As with software, if the data fed into the computer program (read source text) is bad, the program's results (read translation) will also be bad. I thought of this when reading ultan's recent post "Information Quality, MT and UX" on Multilingual Computing's Blogos blog. ultan notes that quality information not only makes machine translation easier, but simply is better information that is more easily understood by both humans and machines.
So what is quality information? I think quality information consistent and concise, but well-written text with an audience-appropriate level of technical terminology. In this context, well-written refers to grammatically correct, clear structures free of spelling and punctuation errors. Clearly the amount and complexity of subject-specific terminology used depends on the text's end users. Installation instructions for consumers will need to be practically jargon-free (and contain explanations of any unavoidable terms), while specifications for computer programmers can contain quite a few acronyms and still be easily understood.
While this last statement is generally true, I have had to deal with source text that was replete with abbreviations specific to a particular company, without having access to an internal list of these acronyms (if such a list even existed). Since the assignment was the usual rush job via a translation agency in another time zone, there was no way to ask for and receive such a list in a timely manner.

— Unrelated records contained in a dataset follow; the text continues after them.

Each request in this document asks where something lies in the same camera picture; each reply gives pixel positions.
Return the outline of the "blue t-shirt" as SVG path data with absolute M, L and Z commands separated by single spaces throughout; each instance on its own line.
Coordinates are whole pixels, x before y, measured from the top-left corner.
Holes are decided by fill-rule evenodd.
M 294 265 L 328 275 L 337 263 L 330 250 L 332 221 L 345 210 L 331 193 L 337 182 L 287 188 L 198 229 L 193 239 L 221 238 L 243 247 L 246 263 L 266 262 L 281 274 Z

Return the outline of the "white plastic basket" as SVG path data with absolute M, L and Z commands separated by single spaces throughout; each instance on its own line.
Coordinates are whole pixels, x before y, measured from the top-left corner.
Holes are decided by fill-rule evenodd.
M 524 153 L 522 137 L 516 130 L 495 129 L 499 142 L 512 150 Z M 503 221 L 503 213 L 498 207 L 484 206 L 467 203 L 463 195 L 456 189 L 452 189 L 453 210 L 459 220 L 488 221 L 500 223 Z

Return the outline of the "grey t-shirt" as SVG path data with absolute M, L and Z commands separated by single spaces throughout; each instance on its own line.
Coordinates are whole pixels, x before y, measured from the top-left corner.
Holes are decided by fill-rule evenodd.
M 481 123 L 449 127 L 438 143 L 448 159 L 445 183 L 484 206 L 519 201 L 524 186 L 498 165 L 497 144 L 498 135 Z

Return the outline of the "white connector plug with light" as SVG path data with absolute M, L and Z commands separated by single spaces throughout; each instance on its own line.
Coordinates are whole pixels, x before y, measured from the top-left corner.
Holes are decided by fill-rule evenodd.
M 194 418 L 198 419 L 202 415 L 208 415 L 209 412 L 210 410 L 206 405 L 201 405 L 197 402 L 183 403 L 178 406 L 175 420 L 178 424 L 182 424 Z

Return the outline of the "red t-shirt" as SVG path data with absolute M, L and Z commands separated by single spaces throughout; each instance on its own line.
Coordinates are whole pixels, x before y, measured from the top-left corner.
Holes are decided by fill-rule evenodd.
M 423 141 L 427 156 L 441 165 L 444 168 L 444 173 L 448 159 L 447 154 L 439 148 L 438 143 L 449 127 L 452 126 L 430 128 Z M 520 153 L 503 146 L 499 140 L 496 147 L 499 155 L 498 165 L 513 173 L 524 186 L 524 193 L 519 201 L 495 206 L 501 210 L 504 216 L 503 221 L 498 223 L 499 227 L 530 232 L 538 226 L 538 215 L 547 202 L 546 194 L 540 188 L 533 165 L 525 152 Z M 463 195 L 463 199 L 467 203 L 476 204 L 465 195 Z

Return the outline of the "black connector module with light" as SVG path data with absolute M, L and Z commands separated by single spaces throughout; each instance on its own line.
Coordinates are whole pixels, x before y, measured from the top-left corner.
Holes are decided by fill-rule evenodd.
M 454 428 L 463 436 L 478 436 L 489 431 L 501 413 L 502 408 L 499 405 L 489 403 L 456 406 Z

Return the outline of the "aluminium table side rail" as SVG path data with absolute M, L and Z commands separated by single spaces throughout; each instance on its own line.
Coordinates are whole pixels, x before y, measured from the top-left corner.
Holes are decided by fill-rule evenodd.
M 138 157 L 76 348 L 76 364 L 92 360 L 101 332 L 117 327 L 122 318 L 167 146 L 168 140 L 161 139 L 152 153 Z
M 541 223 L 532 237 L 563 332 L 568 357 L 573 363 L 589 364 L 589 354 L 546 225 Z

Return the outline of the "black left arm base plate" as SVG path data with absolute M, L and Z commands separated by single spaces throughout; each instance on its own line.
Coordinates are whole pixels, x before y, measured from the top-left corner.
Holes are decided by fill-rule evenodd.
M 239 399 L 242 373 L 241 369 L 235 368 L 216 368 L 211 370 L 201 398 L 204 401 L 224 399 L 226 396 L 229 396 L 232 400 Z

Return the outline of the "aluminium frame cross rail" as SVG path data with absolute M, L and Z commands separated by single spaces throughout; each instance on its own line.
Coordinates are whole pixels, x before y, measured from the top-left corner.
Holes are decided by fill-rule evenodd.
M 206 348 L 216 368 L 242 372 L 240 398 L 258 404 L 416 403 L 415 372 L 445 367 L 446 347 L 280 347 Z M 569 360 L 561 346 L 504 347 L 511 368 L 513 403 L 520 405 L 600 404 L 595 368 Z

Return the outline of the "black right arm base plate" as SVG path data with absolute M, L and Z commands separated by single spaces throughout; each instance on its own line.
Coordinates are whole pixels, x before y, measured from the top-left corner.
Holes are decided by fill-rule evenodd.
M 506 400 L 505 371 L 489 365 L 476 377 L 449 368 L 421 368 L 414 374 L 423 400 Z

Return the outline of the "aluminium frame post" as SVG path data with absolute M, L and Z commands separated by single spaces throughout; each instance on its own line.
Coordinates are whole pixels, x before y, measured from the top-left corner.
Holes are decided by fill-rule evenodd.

I did my best guessing the meaning of many of the abbreviations from context and annotated the rest with translator's notes.
I was initially surprised at how frequently source text -- even fairly lengthy whitepapers and similar types of text -- appears not to have been proofread, let alone copy-edited. After reading a couple of books on technical and business matters recently, I am no longer surprised. Even books being printed and sold in bookstores don't seem to undergo much of a quality-assurance process any more. A case in point is Tamar Weinberg's "The New Community Rules: Marketing on the Social Web", which I am in the process of reviewing for an upcoming issue of the Society for Technical Communication's magazine Intercom, which contains quite a few instances where sentences seem to have been hurriedly revised and fragments of the sentence's previous incarnation left behind or too much taken out. So if books aren't proofread any more, what can we expect from internal industry papers or instructions?
However, such poorly written source text not only hampers the flow of reading, it often also adds ambiguity to the text. After all, if there are two conjunctions when only one should be present, which of the two did the author intend to use? And if I pick the wrong one, the translation could be completely misleading. But never having seen the machine for which I am translating the instructions, how would I know whether the correct conjunction here was "and" or "or"?
Yes, we do need quality assurance for translations. But we also need quality assurance for the source text -- not only for the translator's sake, but also for the reader's sake. As programmers are fond of saying: Garbage In, Garbage Out -- GIGO.